What needs to be done: Starting from the line that holds "If you could mark the green checked", print each remaining line of the entries exactly, ending with the last.

[Records from a data collection]
================================
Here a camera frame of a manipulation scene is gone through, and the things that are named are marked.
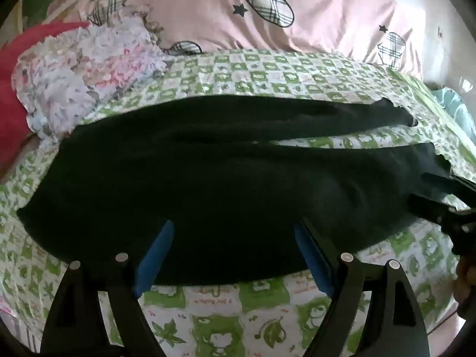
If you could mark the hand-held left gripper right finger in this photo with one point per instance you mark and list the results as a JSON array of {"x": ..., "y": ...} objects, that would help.
[{"x": 312, "y": 253}]

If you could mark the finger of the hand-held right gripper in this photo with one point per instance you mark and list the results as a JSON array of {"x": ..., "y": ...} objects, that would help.
[
  {"x": 452, "y": 184},
  {"x": 427, "y": 204}
]

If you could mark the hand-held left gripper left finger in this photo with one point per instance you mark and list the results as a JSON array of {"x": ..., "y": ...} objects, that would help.
[{"x": 156, "y": 253}]

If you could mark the black pants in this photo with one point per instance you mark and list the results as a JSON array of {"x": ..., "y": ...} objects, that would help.
[{"x": 208, "y": 193}]

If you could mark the person's right hand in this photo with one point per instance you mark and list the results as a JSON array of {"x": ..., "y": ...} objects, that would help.
[{"x": 464, "y": 279}]

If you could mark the light teal cloth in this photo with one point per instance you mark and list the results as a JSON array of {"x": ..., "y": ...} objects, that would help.
[{"x": 459, "y": 111}]

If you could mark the green checked bed sheet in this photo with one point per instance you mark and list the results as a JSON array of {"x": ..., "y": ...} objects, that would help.
[{"x": 260, "y": 70}]

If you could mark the floral ruffled cloth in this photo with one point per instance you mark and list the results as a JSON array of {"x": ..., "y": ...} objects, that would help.
[{"x": 93, "y": 70}]

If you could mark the red cloth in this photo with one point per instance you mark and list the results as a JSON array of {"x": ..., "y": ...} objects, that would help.
[{"x": 11, "y": 81}]

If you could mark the pink quilt with plaid hearts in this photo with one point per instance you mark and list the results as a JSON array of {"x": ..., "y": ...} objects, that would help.
[{"x": 208, "y": 11}]

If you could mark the green cloth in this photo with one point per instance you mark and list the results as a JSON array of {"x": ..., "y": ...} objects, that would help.
[{"x": 55, "y": 7}]
================================
Reply to the exercise:
If you could mark the green checked bed sheet in this photo with one point per instance you mark and list the results as a JSON array of {"x": ..., "y": ...} objects, that would help.
[{"x": 260, "y": 70}]

If you could mark the floral ruffled cloth in this photo with one point per instance you mark and list the results as a JSON array of {"x": ..., "y": ...} objects, that would help.
[{"x": 93, "y": 70}]

If you could mark the red cloth in this photo with one point per instance you mark and list the results as a JSON array of {"x": ..., "y": ...} objects, that would help.
[{"x": 11, "y": 81}]

If you could mark the pink quilt with plaid hearts in this photo with one point per instance you mark and list the results as a JSON array of {"x": ..., "y": ...} objects, that would help.
[{"x": 208, "y": 11}]

If you could mark the green cloth in this photo with one point per instance you mark and list the results as a JSON array of {"x": ..., "y": ...} objects, that would help.
[{"x": 55, "y": 7}]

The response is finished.